• [TASK TO COMPLETE] Set down, character for character, everything in the records below from the line holding "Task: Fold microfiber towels" down to the line holding "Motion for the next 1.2", and no other line.

• [DATA SECTION]
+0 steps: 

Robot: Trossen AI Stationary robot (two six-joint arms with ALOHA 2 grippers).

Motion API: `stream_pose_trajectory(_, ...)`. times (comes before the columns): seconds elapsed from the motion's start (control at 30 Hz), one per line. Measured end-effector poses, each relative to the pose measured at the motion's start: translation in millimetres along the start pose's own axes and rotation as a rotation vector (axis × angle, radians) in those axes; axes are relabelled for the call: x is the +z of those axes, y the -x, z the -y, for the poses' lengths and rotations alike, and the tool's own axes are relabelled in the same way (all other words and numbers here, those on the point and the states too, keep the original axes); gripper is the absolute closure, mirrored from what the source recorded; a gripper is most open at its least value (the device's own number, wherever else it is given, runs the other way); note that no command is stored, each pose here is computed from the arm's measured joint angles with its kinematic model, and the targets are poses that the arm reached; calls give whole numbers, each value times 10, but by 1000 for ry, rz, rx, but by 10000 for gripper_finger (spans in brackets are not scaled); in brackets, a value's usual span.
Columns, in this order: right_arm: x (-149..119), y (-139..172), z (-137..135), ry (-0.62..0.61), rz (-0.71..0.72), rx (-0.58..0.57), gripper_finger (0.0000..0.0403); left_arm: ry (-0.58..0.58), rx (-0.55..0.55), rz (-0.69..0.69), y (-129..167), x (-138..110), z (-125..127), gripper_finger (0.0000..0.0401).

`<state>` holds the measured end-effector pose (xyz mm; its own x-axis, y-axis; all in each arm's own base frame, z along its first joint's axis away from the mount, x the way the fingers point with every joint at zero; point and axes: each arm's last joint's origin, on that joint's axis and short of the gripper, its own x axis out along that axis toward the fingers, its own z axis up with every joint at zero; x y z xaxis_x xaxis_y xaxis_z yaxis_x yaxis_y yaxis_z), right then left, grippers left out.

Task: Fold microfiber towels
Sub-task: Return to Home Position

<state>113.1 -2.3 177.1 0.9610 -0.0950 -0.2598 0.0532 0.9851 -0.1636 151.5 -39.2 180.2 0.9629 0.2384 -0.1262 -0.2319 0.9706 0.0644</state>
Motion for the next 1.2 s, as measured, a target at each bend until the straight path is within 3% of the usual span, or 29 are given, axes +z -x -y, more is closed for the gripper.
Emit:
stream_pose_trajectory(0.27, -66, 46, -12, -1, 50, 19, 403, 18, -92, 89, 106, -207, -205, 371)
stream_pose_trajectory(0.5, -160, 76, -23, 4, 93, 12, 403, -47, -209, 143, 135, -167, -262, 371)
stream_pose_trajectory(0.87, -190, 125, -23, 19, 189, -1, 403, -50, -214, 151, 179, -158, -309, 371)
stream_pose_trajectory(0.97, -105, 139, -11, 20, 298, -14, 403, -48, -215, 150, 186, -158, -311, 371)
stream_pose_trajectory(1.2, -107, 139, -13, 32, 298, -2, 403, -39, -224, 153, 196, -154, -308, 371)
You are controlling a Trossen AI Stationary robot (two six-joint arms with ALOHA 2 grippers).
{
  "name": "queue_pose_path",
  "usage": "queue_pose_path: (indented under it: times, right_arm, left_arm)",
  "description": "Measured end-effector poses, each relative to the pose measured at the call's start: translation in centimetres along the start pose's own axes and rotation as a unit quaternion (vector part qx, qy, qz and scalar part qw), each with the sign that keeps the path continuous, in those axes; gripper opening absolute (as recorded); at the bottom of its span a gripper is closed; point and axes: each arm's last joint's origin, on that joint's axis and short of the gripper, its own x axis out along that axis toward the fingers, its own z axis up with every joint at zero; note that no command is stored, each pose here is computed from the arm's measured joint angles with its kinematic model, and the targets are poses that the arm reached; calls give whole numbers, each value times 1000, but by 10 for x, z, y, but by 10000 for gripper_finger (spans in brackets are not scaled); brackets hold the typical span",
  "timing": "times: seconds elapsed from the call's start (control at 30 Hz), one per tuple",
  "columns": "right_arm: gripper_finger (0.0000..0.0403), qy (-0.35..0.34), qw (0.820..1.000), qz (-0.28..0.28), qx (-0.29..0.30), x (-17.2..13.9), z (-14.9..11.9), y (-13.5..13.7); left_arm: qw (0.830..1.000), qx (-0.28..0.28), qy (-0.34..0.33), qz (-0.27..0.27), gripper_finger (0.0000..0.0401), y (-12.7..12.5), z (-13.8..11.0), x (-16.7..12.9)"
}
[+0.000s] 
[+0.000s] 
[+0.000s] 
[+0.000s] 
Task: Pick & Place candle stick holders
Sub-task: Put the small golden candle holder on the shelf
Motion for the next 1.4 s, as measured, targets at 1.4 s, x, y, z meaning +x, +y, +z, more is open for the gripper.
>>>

• [ANSWER SECTION]
Task: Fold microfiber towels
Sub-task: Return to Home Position

<state>113.1 -2.3 177.1 0.9610 -0.0950 -0.2598 0.0532 0.9851 -0.1636 151.5 -39.2 180.2 0.9629 0.2384 -0.1262 -0.2319 0.9706 0.0644</state>
Motion for the next 1.2 s, as measured, a target at each bend until the straight path is within 3% of the usual span, or 29 are given, axes +z -x -y, more is closed for the gripper.

That finishes the output.